INSTRUCTIONS FOR THE TASK> Each line containing the word "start" must be copied from the material below.

DATASET EXTRACT>
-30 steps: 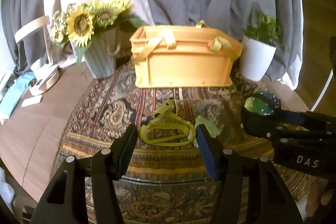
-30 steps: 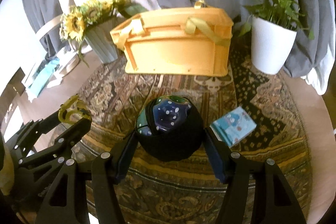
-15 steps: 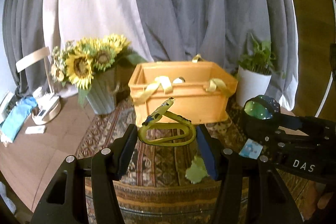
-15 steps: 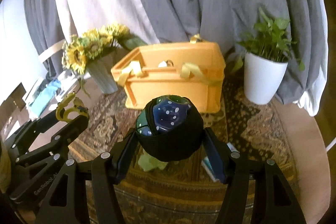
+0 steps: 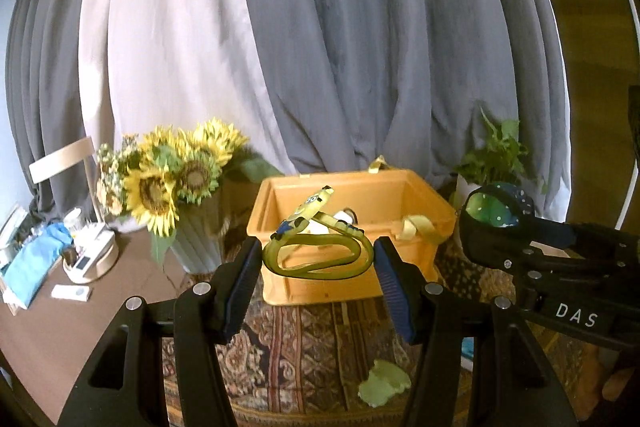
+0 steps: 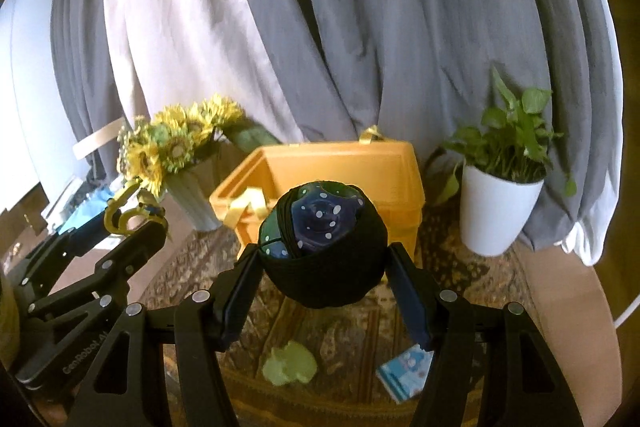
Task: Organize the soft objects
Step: 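Carry the yellow loop and dark ball over the orange crate with both tools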
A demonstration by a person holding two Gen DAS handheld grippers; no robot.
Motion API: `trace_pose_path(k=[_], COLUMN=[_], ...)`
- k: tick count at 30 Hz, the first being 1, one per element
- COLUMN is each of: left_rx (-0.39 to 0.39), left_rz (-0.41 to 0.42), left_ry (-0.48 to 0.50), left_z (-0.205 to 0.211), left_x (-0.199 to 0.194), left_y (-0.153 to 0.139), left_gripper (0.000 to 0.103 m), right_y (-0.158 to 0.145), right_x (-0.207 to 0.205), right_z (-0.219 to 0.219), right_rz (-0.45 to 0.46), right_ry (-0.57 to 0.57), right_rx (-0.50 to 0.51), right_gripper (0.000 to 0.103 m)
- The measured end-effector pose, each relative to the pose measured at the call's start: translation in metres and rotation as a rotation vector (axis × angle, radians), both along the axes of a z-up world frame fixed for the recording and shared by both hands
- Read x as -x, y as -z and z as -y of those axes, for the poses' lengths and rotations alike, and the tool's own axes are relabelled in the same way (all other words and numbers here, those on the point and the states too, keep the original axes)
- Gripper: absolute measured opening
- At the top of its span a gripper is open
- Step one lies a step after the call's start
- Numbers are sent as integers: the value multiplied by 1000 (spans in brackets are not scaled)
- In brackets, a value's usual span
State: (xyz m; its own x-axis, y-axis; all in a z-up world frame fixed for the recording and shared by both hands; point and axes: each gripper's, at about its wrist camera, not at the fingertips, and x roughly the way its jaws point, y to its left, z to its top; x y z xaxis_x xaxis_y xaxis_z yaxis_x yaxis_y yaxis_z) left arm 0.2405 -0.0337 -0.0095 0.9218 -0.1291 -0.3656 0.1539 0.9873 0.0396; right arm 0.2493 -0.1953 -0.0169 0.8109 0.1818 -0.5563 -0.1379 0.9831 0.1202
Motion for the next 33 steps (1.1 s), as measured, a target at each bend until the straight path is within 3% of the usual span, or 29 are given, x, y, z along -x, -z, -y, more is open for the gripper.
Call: trace_pose_path(k=[14,33], left_rx=[-7,-36], left_rz=[92,108], left_ry=[5,8], left_z=[5,11], left_x=[-41,-118], left_y=[-27,-36], left_gripper=[57,57], right_y=[-20,-22], right_x=[-45,-125], right_z=[1,5], right_rz=[76,92], right_ry=[1,16], right_rx=[-8,10], right_gripper=[64,64])
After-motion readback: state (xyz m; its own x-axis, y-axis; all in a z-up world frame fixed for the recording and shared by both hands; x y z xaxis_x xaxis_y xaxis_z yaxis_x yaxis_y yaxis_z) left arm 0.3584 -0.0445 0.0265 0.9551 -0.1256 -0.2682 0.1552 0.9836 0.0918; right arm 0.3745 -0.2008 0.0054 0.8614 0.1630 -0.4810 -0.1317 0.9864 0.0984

WRITTEN ANSWER>
- The measured end-effector pose, each relative to the pose measured at the call's start: translation in metres and rotation as a rotation vector (axis × angle, radians), both along the axes of a z-up world frame fixed for the recording and shared by both hands
- Step one lies a step after the call's start

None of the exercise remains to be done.